This is useful, but it is not just a zip file over each request. HPACK is stateful per connection. The encoder and decoder have to agree about the dynamic table. Table size limits matter. Memory matters. If sensitive values such as Authorization or session cookies are indexed carelessly, compression behavior can become a security concern. Implementations can mark fields as never indexed, and operators should be careful with header compression around secrets.

HPACK also changes debugging. A packet capture of HTTP/2 bytes is not as readable as HTTP/1.1 text. You need tooling that understands frames, stream IDs, and HPACK decoding. When a proxy terminates HTTP/2 and forwards HTTP/1.1 upstream, the frontend connection behavior and backend connection behavior may be different. The request may be multiplexed from browser to edge, then serialized or pooled differently from edge to origin.

The lesson is not "HPACK is dangerous." The lesson is that header compression is shared connection state. It saves bandwidth, especially on repeated headers, but it creates a table that has size, security, and observability consequences.
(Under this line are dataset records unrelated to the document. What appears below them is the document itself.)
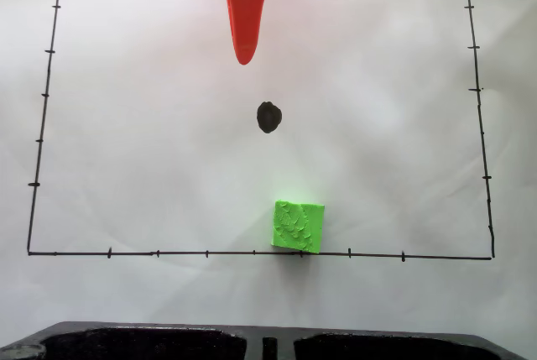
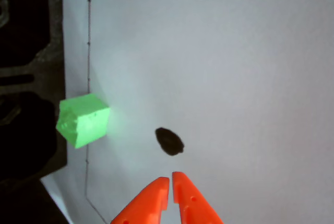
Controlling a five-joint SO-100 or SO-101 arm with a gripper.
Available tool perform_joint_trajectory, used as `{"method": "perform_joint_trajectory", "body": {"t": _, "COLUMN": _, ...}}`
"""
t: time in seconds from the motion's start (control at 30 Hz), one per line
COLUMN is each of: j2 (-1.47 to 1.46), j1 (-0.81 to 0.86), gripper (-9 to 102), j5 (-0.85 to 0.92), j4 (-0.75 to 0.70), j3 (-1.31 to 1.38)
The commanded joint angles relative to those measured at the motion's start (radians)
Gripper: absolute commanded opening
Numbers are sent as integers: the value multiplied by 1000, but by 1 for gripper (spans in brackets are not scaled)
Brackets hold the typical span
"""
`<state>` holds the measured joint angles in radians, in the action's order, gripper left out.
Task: Grasp the colored block, Place it on the black dot, and then return the arm to the default position.
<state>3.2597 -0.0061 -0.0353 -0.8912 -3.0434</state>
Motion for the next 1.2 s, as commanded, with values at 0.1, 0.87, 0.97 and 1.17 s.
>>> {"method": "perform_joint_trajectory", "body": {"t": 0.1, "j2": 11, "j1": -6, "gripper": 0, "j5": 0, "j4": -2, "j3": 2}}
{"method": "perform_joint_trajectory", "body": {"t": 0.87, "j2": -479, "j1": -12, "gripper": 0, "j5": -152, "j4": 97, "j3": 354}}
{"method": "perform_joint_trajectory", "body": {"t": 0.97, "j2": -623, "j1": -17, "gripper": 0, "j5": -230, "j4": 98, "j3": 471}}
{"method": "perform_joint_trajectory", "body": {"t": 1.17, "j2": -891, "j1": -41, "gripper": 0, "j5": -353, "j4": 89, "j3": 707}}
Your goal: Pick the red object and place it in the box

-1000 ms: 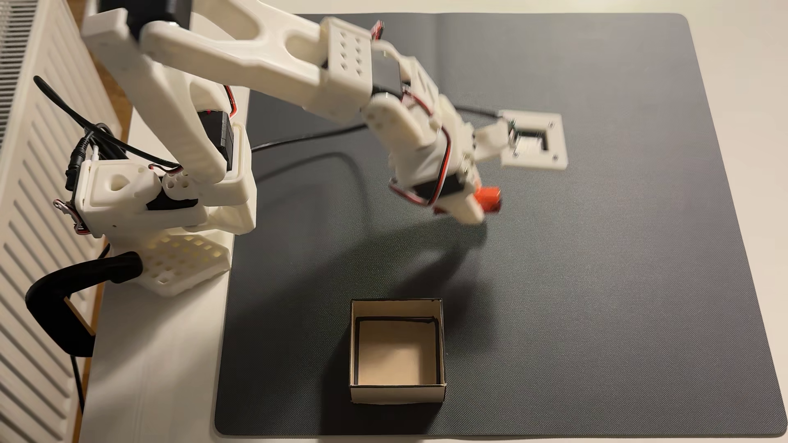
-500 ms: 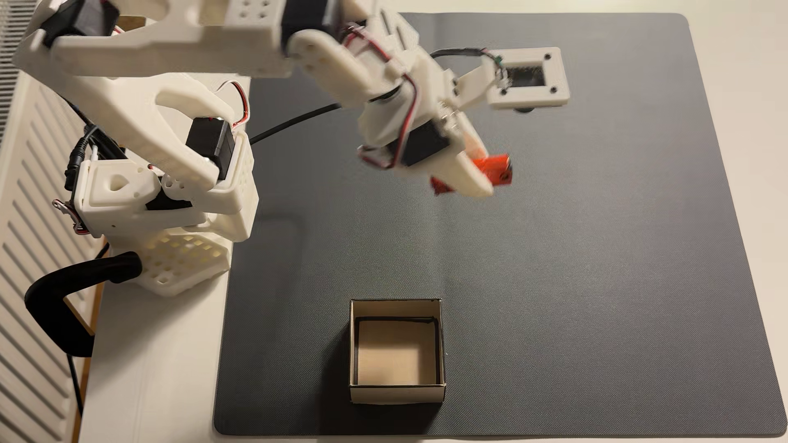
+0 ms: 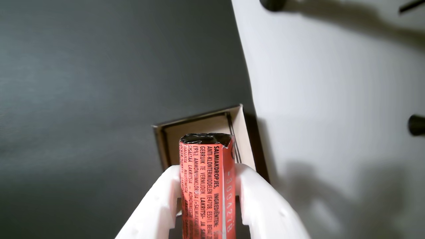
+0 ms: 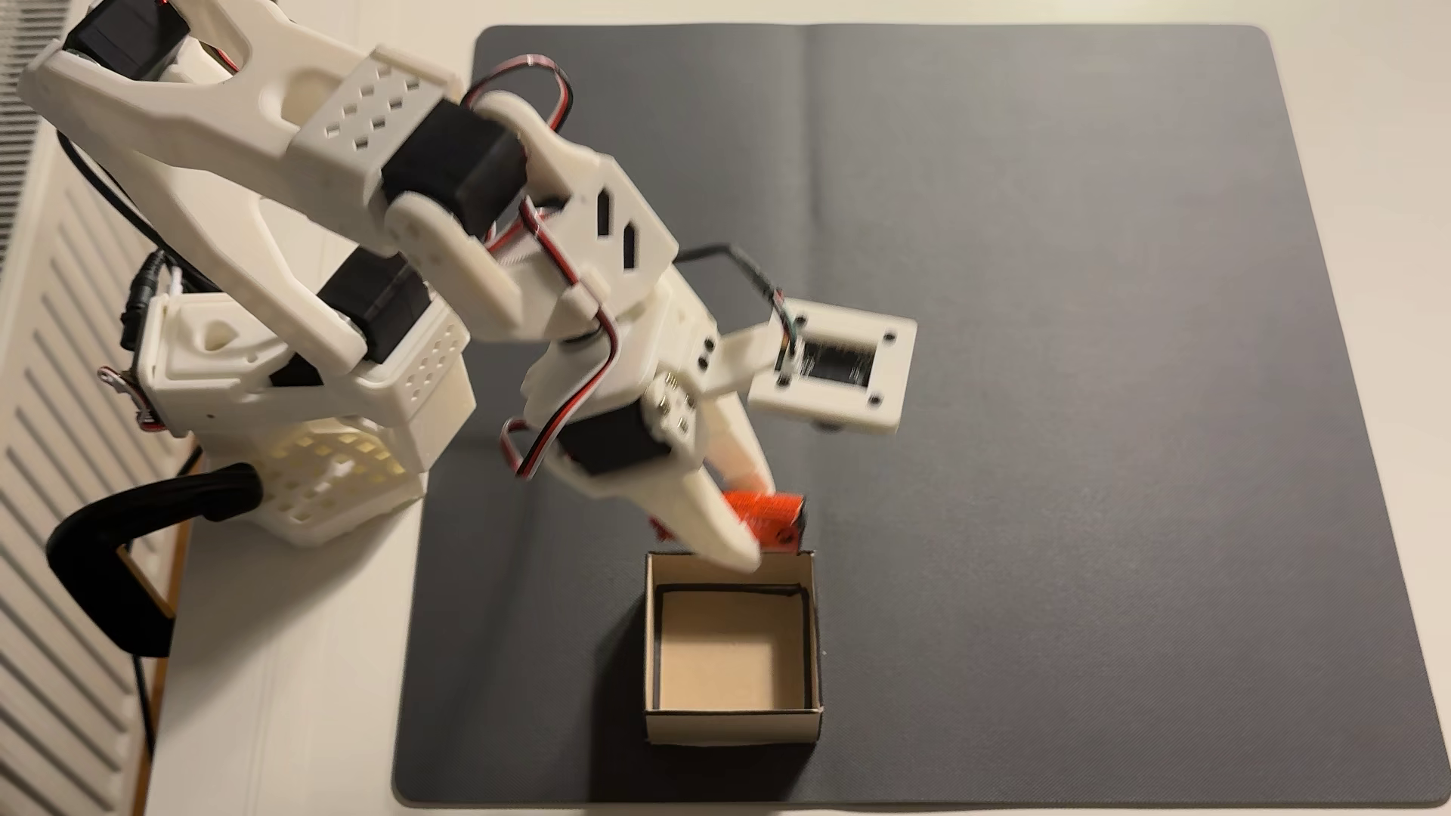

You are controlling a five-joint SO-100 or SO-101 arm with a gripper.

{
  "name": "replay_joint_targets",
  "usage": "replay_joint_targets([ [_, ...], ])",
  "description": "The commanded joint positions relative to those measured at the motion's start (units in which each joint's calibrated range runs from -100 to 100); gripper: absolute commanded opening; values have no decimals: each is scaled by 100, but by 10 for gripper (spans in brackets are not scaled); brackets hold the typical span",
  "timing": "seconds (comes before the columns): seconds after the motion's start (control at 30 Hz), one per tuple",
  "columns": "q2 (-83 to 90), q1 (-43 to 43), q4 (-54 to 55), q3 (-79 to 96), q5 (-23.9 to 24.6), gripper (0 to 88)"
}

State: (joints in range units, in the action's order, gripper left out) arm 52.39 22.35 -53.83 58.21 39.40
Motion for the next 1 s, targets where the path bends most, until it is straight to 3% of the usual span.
replay_joint_targets([
  [0.0, 126, 67, 426, 224, 14, 8],
  [0.57, 67, 230, 1196, 841, 24, 11],
  [0.77, 67, 223, 1178, 850, 30, 106],
  [0.97, 67, 223, 1126, 850, 24, 118],
])
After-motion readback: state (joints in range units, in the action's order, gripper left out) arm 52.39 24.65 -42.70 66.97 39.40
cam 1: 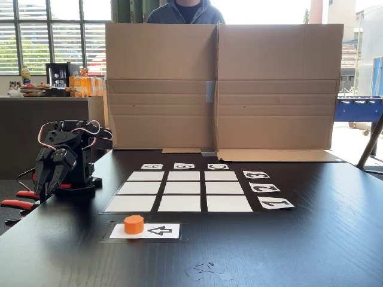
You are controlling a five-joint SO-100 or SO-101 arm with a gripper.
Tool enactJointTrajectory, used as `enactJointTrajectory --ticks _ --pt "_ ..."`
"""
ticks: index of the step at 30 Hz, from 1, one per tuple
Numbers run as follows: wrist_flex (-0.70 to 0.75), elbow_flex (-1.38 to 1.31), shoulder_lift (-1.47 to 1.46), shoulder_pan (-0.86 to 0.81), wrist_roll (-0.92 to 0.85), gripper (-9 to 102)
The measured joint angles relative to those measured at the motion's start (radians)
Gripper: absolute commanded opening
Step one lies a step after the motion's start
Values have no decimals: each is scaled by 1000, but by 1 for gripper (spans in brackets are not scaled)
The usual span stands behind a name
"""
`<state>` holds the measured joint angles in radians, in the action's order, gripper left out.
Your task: Pick up the round, orange token and place it in the grid on square A1.
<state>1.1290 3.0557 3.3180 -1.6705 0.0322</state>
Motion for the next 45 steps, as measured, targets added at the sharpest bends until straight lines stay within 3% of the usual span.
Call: enactJointTrajectory --ticks 5,18,32,45 --pt "-9 0 -64 -38 -199 15" --pt "-11 -69 -209 -40 -242 15" --pt "49 -509 -663 -40 -250 16" --pt "288 -1062 -1135 15 -281 22"
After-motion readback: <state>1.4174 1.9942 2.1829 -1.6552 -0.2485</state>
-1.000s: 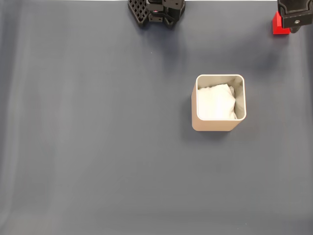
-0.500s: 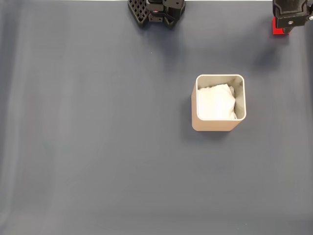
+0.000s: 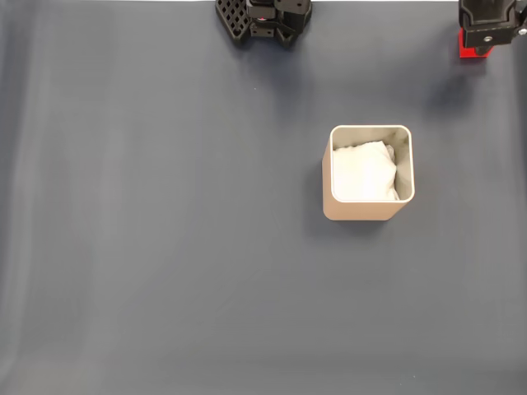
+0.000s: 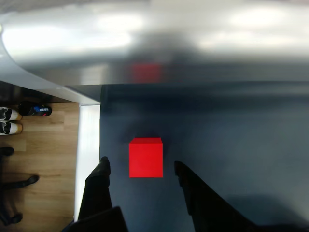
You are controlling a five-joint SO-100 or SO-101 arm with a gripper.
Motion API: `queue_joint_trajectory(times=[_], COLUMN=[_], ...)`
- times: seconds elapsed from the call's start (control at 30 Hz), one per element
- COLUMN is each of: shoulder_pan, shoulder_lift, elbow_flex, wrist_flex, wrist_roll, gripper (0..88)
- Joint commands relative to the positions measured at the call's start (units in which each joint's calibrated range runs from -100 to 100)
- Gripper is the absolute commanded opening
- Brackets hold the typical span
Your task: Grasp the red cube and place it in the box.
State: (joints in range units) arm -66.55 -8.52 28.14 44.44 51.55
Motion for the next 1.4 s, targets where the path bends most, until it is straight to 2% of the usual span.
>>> queue_joint_trajectory(times=[0.0,1.37], shoulder_pan=[0.14,-2.63], shoulder_lift=[-0.01,6.14], elbow_flex=[-0.79,-2.44], wrist_flex=[-0.9,-3.11], wrist_roll=[0.24,-1.47], gripper=[34.2,34.5])
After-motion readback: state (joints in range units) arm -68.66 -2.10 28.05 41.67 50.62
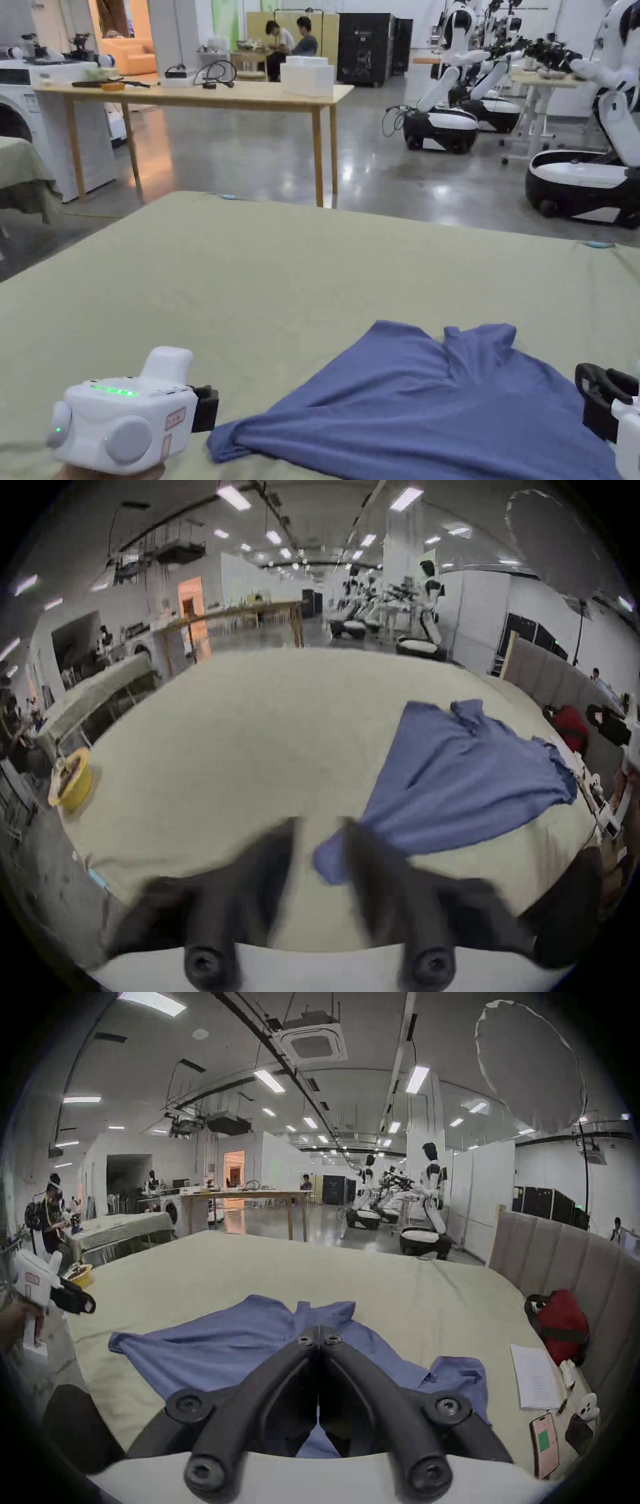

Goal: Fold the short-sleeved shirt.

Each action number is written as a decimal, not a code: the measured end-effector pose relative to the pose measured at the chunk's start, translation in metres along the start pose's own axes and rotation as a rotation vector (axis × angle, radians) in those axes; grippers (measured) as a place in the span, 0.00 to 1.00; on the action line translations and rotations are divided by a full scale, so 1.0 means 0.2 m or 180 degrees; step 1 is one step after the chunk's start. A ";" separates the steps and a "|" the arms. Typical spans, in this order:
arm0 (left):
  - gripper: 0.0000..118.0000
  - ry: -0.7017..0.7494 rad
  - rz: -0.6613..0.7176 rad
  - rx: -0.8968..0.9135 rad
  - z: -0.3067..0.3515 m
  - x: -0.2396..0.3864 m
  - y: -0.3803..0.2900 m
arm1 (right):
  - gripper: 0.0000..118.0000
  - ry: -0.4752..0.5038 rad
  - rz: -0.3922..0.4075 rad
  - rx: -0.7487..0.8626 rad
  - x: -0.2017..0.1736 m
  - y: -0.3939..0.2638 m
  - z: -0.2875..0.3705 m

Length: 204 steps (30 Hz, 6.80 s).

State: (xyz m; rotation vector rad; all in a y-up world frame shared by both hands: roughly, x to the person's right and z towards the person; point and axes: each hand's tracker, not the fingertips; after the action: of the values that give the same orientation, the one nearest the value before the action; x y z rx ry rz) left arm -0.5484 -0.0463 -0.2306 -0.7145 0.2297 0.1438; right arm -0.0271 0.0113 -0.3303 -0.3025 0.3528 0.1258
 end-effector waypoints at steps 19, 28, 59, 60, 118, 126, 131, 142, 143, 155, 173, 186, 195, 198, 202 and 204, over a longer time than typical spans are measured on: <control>0.11 -0.0311 -0.0360 -0.0617 -0.43 0.15 -0.10 | 0.00 -0.0215 -0.0035 -0.0469 0.18 -0.02 -0.27; 0.03 -0.0246 -0.0454 -0.0365 -0.20 0.26 -0.01 | 0.08 -0.0233 0.0037 -0.1441 0.48 0.02 -0.99; 0.02 -0.0299 -0.0123 -0.0117 -0.19 0.31 0.27 | 0.02 -0.0139 -0.0019 -0.0463 0.35 0.41 -0.42; 0.02 -0.0308 -0.0069 -0.0053 -0.18 0.32 0.32 | 0.02 -0.0181 0.0104 -0.0328 0.34 0.46 -0.35; 0.02 0.0214 -0.0424 0.1412 0.06 0.84 1.50 | 0.02 -0.0928 0.0041 0.0602 0.80 1.14 -0.15; 0.02 0.0031 -0.0416 0.0883 0.20 0.65 0.65 | 0.02 -0.0652 -0.0034 0.0008 0.65 0.41 0.28; 0.02 -0.0035 -0.0338 0.0371 0.14 0.47 0.10 | 0.02 -0.0471 -0.0184 -0.0600 0.54 -0.19 0.38; 0.68 0.0048 -0.0361 0.0028 0.05 0.30 -0.35 | 0.29 -0.0630 -0.0433 -0.0907 0.41 -0.69 0.47; 0.94 0.0013 -0.0369 0.0091 0.07 0.30 -0.33 | 0.57 -0.0645 -0.0420 -0.0859 0.39 -0.64 0.50; 0.00 -0.0245 -0.0469 0.1174 0.49 0.52 -0.32 | 0.00 -0.0728 -0.0057 0.0273 0.14 -0.31 0.70; 0.98 -0.0186 -0.0431 -0.0027 0.06 0.13 -0.44 | 0.00 -0.0573 -0.0207 -0.0403 0.24 -0.53 0.62; 0.02 -0.0305 -0.0699 -0.0275 -0.16 0.31 -0.29 | 1.00 -0.0559 -0.0435 -0.0946 0.39 -0.76 0.62; 0.02 -0.0282 -0.0629 -0.0266 -0.06 0.40 -0.29 | 0.02 -0.0139 -0.1040 -0.0942 0.50 -0.85 0.43; 0.02 -0.0174 -0.0768 -0.0145 0.06 0.45 -0.23 | 0.02 -0.0244 -0.0848 -0.0616 0.49 -0.71 0.53; 0.02 -0.0087 -0.0867 0.0169 0.14 0.53 0.04 | 0.02 -0.0310 -0.0717 -0.0374 0.52 -0.46 0.54; 0.02 -0.0068 -0.0928 0.0242 0.11 0.57 0.21 | 0.02 -0.0344 -0.0711 -0.0375 0.57 -0.33 0.45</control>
State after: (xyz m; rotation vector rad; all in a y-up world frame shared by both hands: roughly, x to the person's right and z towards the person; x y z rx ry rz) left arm -0.4431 0.0047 -0.2709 -0.6630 0.1080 -0.1345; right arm 0.1200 -0.0159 -0.2726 -0.4474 0.2030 -0.0567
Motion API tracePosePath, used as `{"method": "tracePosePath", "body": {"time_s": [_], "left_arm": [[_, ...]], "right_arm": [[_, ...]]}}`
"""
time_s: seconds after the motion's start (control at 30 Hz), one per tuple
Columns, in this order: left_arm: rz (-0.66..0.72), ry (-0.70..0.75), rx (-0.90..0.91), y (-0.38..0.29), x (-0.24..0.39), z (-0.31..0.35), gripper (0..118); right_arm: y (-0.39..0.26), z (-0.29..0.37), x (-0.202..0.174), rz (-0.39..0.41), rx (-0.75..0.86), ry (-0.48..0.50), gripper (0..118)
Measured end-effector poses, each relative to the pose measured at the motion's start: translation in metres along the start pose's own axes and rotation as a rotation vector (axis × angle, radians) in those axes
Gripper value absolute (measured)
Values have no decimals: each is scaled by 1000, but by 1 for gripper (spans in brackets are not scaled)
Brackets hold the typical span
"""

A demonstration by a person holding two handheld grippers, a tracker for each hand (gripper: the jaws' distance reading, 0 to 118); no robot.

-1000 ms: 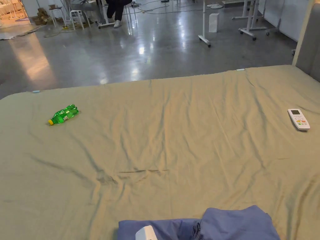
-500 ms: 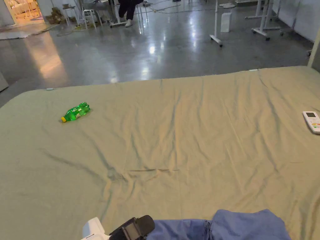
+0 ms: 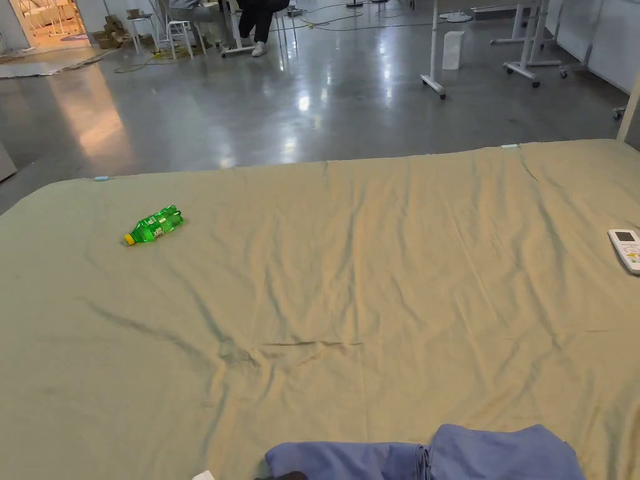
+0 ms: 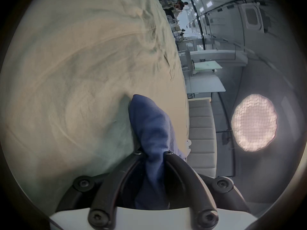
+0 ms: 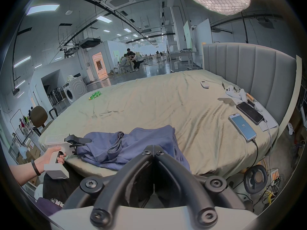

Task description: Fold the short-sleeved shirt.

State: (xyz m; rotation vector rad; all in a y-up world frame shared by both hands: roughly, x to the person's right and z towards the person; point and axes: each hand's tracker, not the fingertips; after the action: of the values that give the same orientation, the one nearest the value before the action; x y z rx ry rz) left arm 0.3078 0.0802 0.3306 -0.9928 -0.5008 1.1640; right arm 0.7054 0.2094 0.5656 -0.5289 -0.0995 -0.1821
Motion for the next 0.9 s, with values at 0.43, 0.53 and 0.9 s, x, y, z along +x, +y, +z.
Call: {"method": "tracePosePath", "body": {"time_s": [0.43,0.53,0.9], "left_arm": [[-299,205,230,73,42,136,13],[-402,156,154,61,58,113,13],[-581,204,-194,-35,80,-92,13]], "right_arm": [[2,-18,-13,19,-13,74,0],[0,-21,-16,11,-17,88,0],[-10,8,3,33,-29,-30,0]]}}
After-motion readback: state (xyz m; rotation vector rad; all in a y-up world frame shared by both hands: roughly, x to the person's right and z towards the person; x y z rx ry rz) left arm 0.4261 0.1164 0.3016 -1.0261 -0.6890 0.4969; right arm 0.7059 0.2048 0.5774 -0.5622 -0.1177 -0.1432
Worked Path: One Connection, Many Streams

Trace the product page under HTTP/2.

The browser negotiates HTTP/2 with the server and receives settings:

SETTINGS_MAX_CONCURRENT_STREAMS = 100
SETTINGS_INITIAL_WINDOW_SIZE    = 65535
SETTINGS_HEADER_TABLE_SIZE      = 4096

These numbers are not universal defaults to memorize. They show that the connection begins with policy. The peer announces how many concurrent streams it is willing to handle, how much DATA each stream can send before updates, and how much dynamic header table space it allows.

The browser opens streams:

stream 1: /product/42.html
stream 3: /assets/app.js
stream 5: /images/hero.jpg
stream 7: /api/cart-summary

The server interleaves responses:

stream 1: HEADERS 200, DATA html
stream 7: HEADERS 200, DATA cart json, END_STREAM
stream 5: HEADERS 200, DATA image chunk
stream 3: HEADERS 200, DATA js chunk
stream 5: DATA image chunk

The cart summary is no longer blocked behind the full image body at the HTTP layer. The app becomes more responsive without opening many parallel TCP connections. That is the success path.

Now add pressure. The JavaScript bundle is large, the image stream is large, and the client is on a weak network. DATA frames consume connection-level window credit. TCP loss delays bytes for every stream on the connection. The server may hit the client's concurrent stream limit and queue additional requests. A proxy may terminate HTTP/2 at the edge and use a small HTTP/1.1 pool upstream, moving the queueing point rather than eliminating it.

The debugging question is:

Is this request waiting for stream capacity,
flow-control credit, TCP recovery, proxy upstream capacity,
or application work?

That question is more useful than "is HTTP/2 enabled?" Enabled protocol support is not the same as healthy multiplexing behavior.

Operational Failure Modes

Failure: treating one HTTP/2 connection as unlimited concurrency. Multiplexing is bounded by peer settings, memory, flow-control windows, CPU, and application capacity. MAX_CONCURRENT_STREAMS and server-side admission still matter.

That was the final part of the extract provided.